Problems happen - even huge ones - and I think most customes understand that.
What they don't understand is being given little or no information about what
they should do, and also being given vague, contradicting and even false
information.

The BA Twitter feed seems to be the main source of dubious information. They
are telling people to check the website for flight status info - but it only
works intermittently, and different parts of the site say different things;
for example, the flight status tool says my flight is cancelled, but the
booking management tool says it's all fine.

On the Twitter feed they are telling people that they are contacting people
and they rebooking them _automatically_ \- but it's apparent this is happening
for very few people.

They are telling people to rebook on the _website_ \- which only works
intermittently, and will not allow rebooking even when it is working.

They are telling people to _call_ them to rebook - but their call centres
seemed to be working on normal working hours (rather than getting all hand on
deck), so were not in operation between 20:00 and 09:00 (or whatever; it
varies by country). During working hours, when calling any call centre
anywhere in the world, you just get a recorded message and are then
disconnected. Some people say they did get into the call queue, and have been
waiting on hold for 7+ hours!

They are sometimes telling people they _shouldn 't go to go to the airport to
rebook, and sometimes telling them they _should* go to the airport to rebook.
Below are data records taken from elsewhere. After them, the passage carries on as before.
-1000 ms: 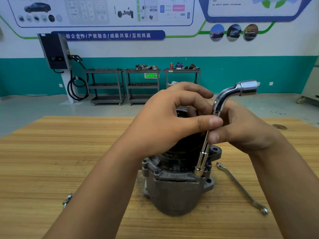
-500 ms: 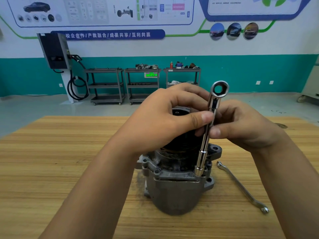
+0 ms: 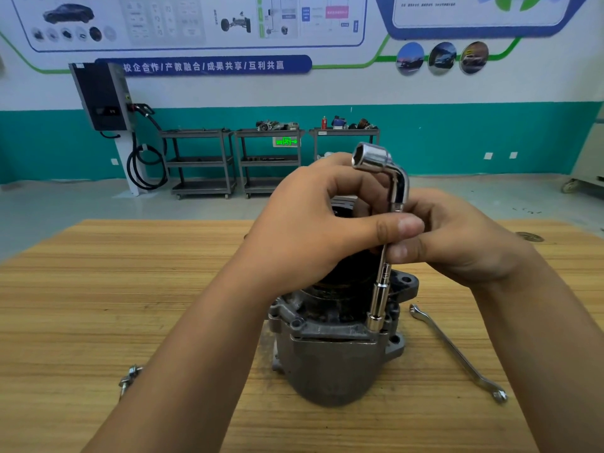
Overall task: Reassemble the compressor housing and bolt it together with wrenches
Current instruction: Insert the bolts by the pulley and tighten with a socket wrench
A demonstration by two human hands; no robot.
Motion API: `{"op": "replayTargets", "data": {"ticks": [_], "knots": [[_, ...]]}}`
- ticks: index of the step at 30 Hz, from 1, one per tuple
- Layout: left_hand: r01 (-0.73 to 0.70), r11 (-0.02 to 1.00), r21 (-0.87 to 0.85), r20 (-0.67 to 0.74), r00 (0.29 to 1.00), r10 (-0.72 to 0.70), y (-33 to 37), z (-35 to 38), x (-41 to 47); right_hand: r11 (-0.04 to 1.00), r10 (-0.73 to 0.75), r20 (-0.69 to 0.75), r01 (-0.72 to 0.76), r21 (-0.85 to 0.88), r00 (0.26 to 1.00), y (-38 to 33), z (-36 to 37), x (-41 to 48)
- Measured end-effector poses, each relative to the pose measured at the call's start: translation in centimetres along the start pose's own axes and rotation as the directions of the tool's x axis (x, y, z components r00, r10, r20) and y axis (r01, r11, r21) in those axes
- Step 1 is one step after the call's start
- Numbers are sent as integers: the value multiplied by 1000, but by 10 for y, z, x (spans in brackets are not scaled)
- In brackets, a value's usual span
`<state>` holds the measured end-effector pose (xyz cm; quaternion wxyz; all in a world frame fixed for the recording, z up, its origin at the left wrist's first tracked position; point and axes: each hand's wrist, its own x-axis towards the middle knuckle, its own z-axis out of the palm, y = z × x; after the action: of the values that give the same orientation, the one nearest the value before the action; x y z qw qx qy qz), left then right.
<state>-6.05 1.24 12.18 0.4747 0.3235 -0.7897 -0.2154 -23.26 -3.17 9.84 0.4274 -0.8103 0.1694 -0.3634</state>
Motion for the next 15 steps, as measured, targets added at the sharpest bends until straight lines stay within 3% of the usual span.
{"op": "replayTargets", "data": {"ticks": [7,12,15], "knots": [[-26,1000,1,-7,1000,26,1,0,-2,1000,17,-14,-16,9,1000,-2,0,0],[-91,961,-263,-194,980,40,9,6,-4,999,-14,25,13,36,1000,-4,2,1],[-71,912,-404,-227,974,-24,10,11,-4,999,-17,35,15,50,999,-4,2,1]]}}
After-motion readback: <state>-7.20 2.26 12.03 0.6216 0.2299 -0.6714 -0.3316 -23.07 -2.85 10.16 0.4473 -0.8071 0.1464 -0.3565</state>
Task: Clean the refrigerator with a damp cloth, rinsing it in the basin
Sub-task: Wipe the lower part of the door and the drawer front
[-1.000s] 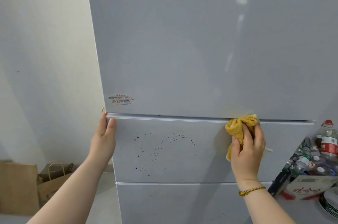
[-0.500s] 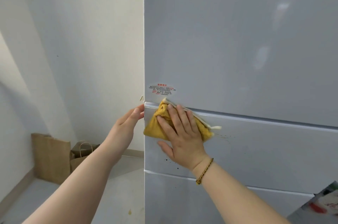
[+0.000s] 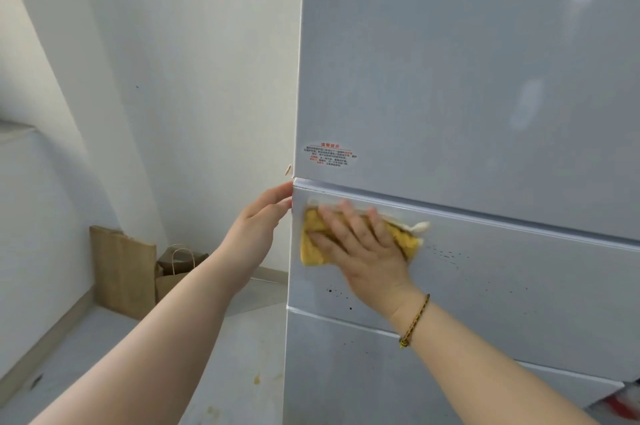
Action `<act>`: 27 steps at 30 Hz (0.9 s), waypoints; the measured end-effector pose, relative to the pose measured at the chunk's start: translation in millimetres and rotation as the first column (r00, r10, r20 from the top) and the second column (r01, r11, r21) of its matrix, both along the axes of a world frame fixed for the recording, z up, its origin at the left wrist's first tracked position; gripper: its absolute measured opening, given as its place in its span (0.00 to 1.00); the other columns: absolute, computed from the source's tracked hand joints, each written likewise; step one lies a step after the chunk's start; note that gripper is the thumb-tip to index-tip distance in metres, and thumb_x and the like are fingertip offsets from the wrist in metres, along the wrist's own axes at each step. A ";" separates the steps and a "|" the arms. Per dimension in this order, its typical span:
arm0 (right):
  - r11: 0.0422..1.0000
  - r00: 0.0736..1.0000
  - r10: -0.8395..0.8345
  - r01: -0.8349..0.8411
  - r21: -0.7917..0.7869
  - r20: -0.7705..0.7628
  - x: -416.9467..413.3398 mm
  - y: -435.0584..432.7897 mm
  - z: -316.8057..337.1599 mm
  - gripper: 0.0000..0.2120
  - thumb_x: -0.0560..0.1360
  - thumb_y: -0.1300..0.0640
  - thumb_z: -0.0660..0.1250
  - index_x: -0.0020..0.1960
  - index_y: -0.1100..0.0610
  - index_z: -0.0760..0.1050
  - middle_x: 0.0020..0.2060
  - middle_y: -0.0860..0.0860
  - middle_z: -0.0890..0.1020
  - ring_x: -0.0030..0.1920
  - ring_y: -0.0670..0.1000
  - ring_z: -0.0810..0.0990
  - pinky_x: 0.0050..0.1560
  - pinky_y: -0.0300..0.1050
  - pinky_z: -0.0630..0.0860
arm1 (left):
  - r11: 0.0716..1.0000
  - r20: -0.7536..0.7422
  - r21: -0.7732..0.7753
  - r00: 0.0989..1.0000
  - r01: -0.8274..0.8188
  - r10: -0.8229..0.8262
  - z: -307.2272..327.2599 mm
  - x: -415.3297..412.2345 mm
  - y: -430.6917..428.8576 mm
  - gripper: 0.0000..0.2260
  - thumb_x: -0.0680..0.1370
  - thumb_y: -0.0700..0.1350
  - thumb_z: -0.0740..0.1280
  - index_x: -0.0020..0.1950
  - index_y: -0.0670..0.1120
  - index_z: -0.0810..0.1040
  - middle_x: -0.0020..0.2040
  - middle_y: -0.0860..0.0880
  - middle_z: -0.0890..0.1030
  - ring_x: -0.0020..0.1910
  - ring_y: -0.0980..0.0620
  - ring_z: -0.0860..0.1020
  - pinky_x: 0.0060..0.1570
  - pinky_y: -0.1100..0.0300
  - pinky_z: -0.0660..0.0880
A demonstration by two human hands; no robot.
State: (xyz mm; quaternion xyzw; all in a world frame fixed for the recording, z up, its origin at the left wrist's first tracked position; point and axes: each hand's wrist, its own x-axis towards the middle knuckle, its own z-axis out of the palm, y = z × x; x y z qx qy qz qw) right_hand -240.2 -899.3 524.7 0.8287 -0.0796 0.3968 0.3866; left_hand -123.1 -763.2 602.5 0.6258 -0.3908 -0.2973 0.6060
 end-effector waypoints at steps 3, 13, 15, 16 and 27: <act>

Yesterday they were telling people they could book alternative travel with a
different airline and then claim it back from them... and today they are
saying they won't pay if you book alternative travel - this could cost
passengers dearly.

The CEO, Alex Cruz, also made a laughing stock of himself yesterday when he
randomly donned a yellow high-visibility vest to do a recorded message in an
office.

Honestly, the whole thing has been a lesson on how _not_ to treat your
customers when things go wrong.

------
coldcode
Airlines these days are run by a complex set of systems most of which have to
work in order to have the airline function. I remember a few years ago SABRE
(one of the 3 major GDS companies in the world) had a 4 hour outage (I worked
for a division). Half the world's airlines stopped functioning. Generally
these things seldom go down but when they do, hell breaks loose. Often these
systems not only do reservations, but crew scheduling, weight balancing,
check-in, manifest creation and a whole host of other small but important
things. Airlines also integrate some of their own pieces into the contracted
ones, and some just contract almost everything. It usually comes down to
money. Even Southwest Airlines which doesn't share its res data with anyone
uses a GDS backend for a lot of things (in this case SABRE).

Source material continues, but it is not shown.